Auf die Weihnachtstische in Kolumbien gehören die „buñuelos de Navidad“, ein Weihnachtsgebäck aus Mais. Wenn Sie gerne kochen und backen, probieren Sie dieses einfache Rezept aus der kolumbianischen Küche und bringen Sie etwas lateinamerikanisches Flair auf Ihren Weihnachtstisch...

Rezept für kolumbianische buñuelos de Navidad

In 20 Minuten und mit wenigen Zutaten können Sie mit diesem Rezept ca. 15 buñuelos für die Kaffeezeit zubereiten...

Zutaten:

  • 1 kg Frischkäse 
  • 750 g Maismehl, weiß
  • 2 verquirlte Eier
  • ¼ Tasse frische Milch
  • 1 Teelöffel Zucker
  • ½ Liter Bratöl

 Zubereitung:

Bereiten Sie mit dem Knethaken aus dem Frischkäse, Maismehl, den 2 Eiern, der Milch und dem Zucker eine Masse. Aus dieser geschmeidigen Masse formen Sie kleine runde Kugeln. (Die Kugeln lassen sich besser formen, wenn Sie nasse Hände haben.)
Lassen Sie das Öl heiß werden und braten Sie die Kugeln, bis diese goldbraun werden.
Man kann die buñuelos heiß oder kalt essen... und sie lassen sich besser genießen, wenn sie mit einer Tasse heißer Schokolade serviert weren. 

¡Feliz Navidad!

Maria Sipaila

Turrón - eine weihnachtliche Spezialität aus Spanien

Der „Turrón“, eine süße Mandel-Honig-Spezialität, darf auf keinem Weihnachtstisch fehlen, weder in Spanien noch in Lateinamerika. Er gehört zu Weihnachten wie der Stollen in Deutschland. Bei so einer bekannten Süßigkeit streiten sich die Gemüter über deren Ursprung und viele beanspruchen die Urheberschaft für sich.

Die vielleicht plausibelste Theorie über die Herkunft besagt, dass die Araber/Mauren diese Mandelsüßigkeit in Spanien eingeführt haben, um den Soldaten mit einem nahrhaften, lange haltbaren Nahrungsmittel Energie für den Kampf zu verleihen. Daneben gibt es andere interessante Legenden. Für die dunkle Weihnachtszeit, in der man gerne Geschichten liest bzw. vorgelesen bekommt, habe ich eine davon ausgesucht...

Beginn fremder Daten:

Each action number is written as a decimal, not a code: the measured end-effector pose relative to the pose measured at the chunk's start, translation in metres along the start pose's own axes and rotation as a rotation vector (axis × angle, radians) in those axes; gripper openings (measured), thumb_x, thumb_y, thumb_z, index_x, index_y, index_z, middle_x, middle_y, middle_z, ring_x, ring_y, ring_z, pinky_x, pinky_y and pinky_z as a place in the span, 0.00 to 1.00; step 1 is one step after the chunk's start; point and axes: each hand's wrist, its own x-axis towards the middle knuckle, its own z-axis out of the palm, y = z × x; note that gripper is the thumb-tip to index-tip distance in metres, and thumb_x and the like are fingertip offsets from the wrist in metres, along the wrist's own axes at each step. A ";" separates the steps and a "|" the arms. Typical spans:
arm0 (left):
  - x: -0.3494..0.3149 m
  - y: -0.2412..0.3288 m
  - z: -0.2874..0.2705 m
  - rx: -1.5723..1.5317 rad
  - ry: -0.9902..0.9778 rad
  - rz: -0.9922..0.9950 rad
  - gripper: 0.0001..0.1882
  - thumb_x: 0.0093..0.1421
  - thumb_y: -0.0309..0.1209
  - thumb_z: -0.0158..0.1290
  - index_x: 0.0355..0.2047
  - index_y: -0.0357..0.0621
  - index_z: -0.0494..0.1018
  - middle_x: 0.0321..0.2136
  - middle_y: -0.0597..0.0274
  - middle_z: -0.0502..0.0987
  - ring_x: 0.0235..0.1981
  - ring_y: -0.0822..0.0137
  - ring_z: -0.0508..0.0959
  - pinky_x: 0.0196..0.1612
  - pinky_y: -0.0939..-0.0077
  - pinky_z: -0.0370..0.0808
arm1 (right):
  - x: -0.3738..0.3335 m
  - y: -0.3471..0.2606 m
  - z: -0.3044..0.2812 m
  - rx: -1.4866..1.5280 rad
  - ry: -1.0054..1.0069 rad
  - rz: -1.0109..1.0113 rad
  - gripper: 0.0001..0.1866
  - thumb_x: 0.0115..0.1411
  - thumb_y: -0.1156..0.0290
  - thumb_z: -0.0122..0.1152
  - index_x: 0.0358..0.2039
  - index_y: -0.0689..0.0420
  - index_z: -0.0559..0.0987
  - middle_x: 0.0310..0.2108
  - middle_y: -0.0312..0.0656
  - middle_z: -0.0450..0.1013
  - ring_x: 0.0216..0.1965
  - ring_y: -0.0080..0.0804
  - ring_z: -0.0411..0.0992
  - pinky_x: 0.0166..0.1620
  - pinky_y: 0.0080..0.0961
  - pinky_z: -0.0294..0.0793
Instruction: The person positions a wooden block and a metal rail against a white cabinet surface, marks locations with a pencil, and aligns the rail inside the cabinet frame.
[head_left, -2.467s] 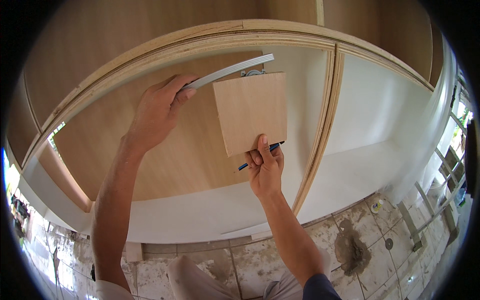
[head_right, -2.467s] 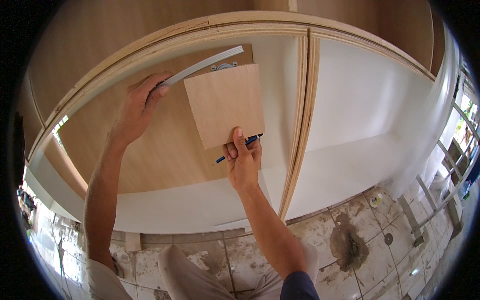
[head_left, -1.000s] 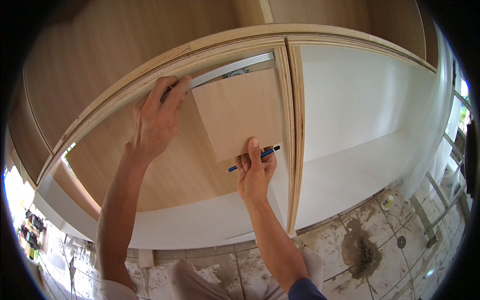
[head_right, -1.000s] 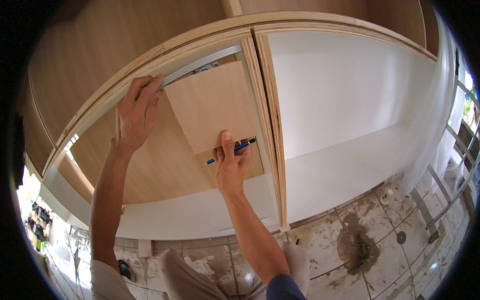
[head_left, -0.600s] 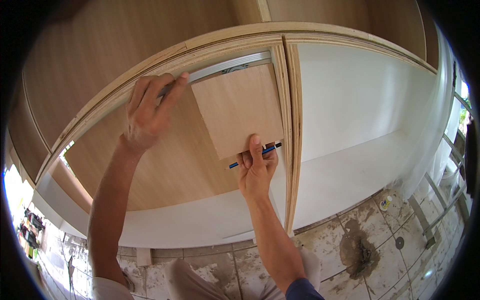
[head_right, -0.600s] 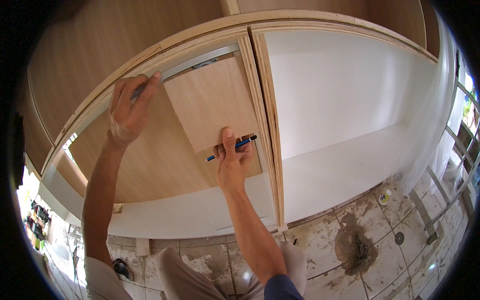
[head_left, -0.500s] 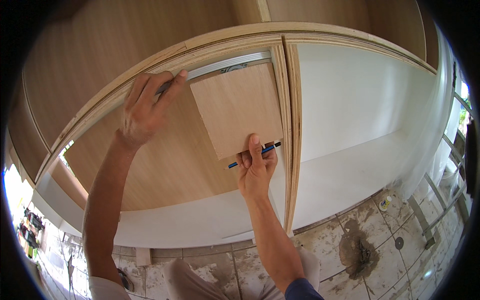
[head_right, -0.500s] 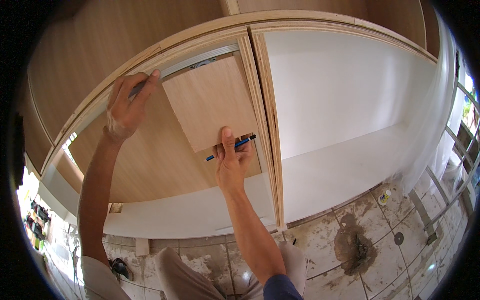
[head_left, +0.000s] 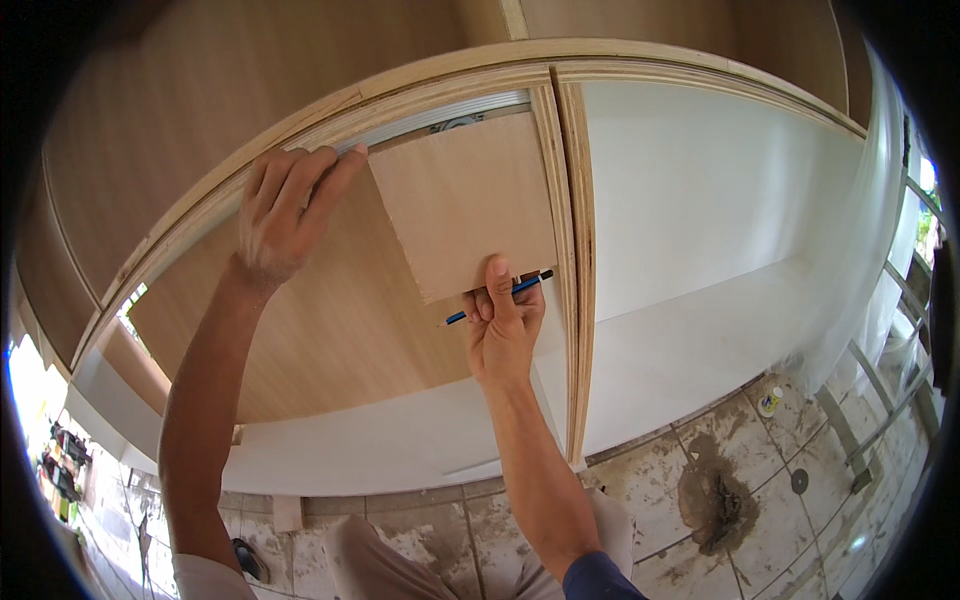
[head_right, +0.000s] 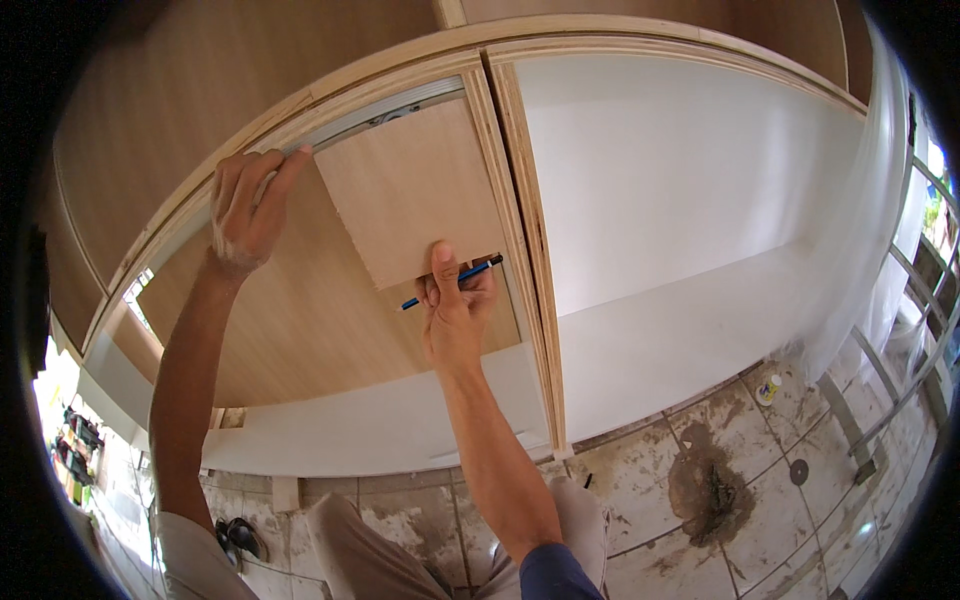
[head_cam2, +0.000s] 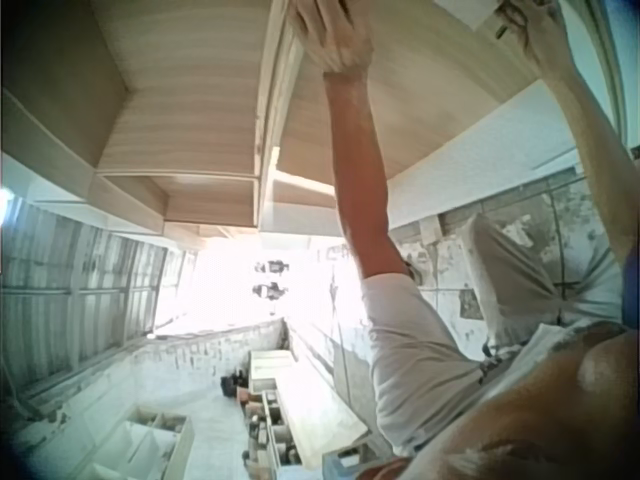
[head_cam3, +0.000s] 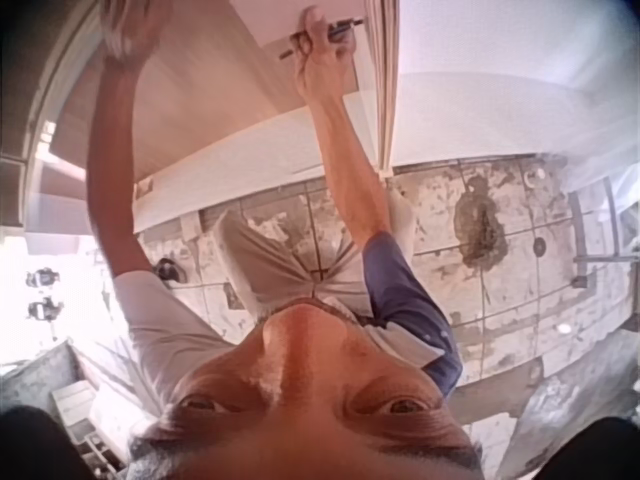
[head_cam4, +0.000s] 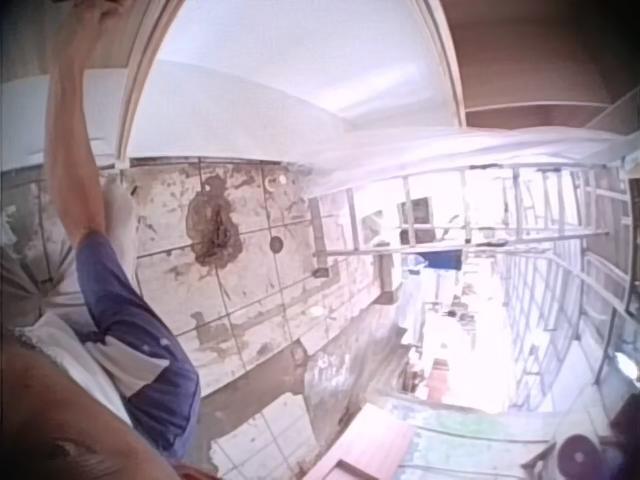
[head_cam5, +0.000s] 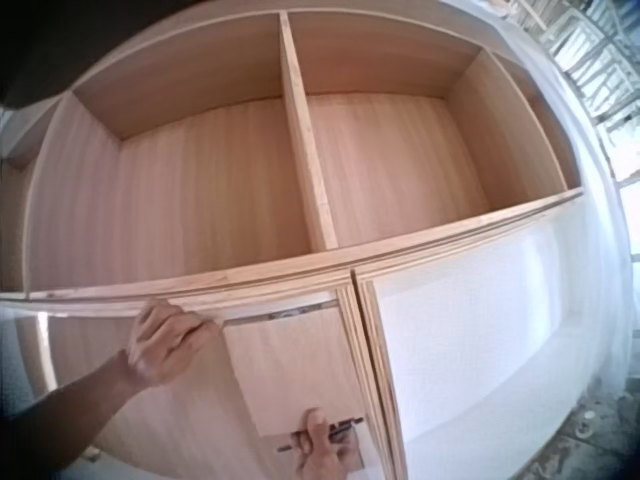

Aber zunächst ein paar Merkmale des Turrón – so kann man besser den Streit über die Herkunft dieser süßen Delikatesse verstehen. Turrón sieht traditionell wie eine große Tafel Schokolade aus. Es gibt zwei Urformen, die jeweils den Namen einer Stadt in Spanien haben: Den harten Turrón mit ganzen Mandeln in einer Masse aus Honig und geschlagenem Eiweiß nennt man Turrón aus Alicante. Der weiche Turrón mit gerösteten und gemahlenen Mandeln kommt aus der 20 km entfernten Stadt Xixona und wird von Menschen mit weniger Bisskraft bevorzugt.

In Xixona, so erzählt eine Legende, herrschte einst ein König, der eine wunderschöne skandinavische Prinzessin heiratete. Mit der Zeit vermisste sie aber die weiße, schneebedeckte Landschaft ihres Landes und wurde sehr traurig. Der König, der um ihre Gesundheit besorgt war, ordnete an, unzählige Mandelbäume in der ganzen Gegend zu pflanzen. Die weißen Blüten der Bäume sollten im Frühling seine Gemahlin an ihre Heimat erinnern und ihr die Freude wiedergeben. Und so geschah es... Beim Anblick der weißen Landschaft erlangte die Prinzessin wieder ihr Lachen und ihre Freude. Und die Bewohner von Xixona lernten mit der Zeit, die Früchte dieser Bäume zu sammeln und daraus ein süßes Nahrungsmittel (den turrón aus Xixona) zu bereiten.